Problem requirements:
Which lines in the data below contain the word "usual"? Copy each of them.

Items from a data source:
::::::::

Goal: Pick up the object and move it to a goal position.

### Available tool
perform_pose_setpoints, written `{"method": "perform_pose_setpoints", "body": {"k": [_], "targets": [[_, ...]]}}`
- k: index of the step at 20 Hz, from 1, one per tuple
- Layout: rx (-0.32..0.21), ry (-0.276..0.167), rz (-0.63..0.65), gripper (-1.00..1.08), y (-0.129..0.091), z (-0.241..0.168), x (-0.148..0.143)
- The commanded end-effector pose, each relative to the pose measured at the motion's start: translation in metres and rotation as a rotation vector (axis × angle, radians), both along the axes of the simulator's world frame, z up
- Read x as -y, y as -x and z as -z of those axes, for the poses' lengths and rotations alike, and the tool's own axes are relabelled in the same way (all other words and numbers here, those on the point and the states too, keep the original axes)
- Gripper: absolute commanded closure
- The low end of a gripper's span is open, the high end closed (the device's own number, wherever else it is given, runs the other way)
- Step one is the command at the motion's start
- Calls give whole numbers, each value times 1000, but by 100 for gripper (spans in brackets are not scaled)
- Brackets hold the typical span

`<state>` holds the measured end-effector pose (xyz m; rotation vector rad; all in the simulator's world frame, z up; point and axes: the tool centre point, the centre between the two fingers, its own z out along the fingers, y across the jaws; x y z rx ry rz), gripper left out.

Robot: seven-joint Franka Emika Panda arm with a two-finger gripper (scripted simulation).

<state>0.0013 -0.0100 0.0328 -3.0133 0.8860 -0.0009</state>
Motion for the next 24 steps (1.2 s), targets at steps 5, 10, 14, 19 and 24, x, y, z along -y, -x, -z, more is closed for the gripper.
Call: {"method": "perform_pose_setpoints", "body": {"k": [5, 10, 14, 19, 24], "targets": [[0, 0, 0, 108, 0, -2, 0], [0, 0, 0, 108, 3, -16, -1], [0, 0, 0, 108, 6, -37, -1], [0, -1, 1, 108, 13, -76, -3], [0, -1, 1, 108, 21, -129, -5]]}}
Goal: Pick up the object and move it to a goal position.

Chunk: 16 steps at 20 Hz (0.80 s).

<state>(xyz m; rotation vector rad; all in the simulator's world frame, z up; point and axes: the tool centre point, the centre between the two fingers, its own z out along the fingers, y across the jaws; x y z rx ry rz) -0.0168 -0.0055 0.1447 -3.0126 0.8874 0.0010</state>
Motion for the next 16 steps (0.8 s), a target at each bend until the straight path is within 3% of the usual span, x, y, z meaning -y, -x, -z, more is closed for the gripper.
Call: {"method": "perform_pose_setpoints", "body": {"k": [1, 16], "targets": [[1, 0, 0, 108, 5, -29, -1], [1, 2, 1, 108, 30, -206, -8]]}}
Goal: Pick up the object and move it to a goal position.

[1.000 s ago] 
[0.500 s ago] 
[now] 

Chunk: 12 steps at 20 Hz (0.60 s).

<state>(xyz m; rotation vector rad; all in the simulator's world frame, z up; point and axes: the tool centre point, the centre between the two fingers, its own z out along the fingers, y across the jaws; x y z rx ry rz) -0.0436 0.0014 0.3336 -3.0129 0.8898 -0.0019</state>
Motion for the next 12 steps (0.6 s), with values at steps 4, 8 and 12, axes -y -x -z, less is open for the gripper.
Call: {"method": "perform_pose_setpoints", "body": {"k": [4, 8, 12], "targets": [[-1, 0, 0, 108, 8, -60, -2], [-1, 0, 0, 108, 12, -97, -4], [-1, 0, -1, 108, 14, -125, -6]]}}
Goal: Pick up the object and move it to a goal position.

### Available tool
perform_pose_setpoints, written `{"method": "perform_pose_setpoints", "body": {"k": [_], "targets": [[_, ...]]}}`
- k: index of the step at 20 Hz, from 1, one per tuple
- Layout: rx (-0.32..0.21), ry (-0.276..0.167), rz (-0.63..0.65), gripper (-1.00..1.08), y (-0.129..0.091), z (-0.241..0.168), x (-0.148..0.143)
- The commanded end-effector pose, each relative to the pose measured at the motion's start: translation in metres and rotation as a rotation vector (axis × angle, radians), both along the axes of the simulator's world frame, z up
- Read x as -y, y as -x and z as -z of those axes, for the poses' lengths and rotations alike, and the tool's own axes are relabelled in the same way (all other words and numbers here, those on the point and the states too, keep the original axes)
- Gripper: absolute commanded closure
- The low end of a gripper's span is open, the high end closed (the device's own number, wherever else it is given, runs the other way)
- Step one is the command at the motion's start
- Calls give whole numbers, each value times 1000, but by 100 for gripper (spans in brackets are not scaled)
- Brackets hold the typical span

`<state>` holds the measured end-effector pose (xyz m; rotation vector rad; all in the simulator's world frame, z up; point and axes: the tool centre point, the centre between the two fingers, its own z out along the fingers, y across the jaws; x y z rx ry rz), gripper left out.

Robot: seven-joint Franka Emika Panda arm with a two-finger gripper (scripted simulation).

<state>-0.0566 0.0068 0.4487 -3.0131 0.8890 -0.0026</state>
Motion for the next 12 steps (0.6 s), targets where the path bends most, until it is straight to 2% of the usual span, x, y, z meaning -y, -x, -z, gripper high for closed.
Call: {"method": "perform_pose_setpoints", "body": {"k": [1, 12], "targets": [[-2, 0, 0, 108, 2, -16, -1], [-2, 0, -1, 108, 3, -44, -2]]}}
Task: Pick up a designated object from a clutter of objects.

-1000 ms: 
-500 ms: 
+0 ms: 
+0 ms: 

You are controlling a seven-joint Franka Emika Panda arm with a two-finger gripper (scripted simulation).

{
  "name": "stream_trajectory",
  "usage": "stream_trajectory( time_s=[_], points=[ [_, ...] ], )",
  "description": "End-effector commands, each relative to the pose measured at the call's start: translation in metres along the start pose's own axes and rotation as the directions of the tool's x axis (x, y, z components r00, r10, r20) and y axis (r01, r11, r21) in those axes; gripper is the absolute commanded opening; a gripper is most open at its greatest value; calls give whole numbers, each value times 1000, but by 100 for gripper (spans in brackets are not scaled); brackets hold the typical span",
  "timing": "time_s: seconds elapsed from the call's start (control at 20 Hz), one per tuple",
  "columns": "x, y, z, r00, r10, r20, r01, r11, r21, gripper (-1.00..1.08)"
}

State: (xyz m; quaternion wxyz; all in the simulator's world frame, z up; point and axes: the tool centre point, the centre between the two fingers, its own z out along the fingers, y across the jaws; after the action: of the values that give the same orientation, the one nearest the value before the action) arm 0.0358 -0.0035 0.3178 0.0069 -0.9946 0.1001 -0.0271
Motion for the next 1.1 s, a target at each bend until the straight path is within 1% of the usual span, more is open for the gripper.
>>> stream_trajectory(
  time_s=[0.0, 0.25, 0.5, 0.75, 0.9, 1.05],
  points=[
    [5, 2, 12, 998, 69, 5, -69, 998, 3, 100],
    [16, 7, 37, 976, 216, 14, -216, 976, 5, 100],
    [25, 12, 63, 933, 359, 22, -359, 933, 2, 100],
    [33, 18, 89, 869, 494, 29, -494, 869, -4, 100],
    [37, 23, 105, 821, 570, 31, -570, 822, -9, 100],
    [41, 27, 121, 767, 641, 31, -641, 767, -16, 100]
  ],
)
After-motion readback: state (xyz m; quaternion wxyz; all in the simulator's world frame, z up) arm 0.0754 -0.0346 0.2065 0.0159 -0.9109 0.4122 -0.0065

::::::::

Finished exercise:
Motion for the next 16 steps (0.8 s), a target at each bend until the straight path is within 3% of the usual span, x, y, z meaning -y, -x, -z, more is closed for the gripper.
Motion for the next 12 steps (0.6 s), targets where the path bends most, until it is straight to 2% of the usual span, x, y, z meaning -y, -x, -z, gripper high for closed.
Motion for the next 1.1 s, a target at each bend until the straight path is within 1% of the usual span, more is open for the gripper.

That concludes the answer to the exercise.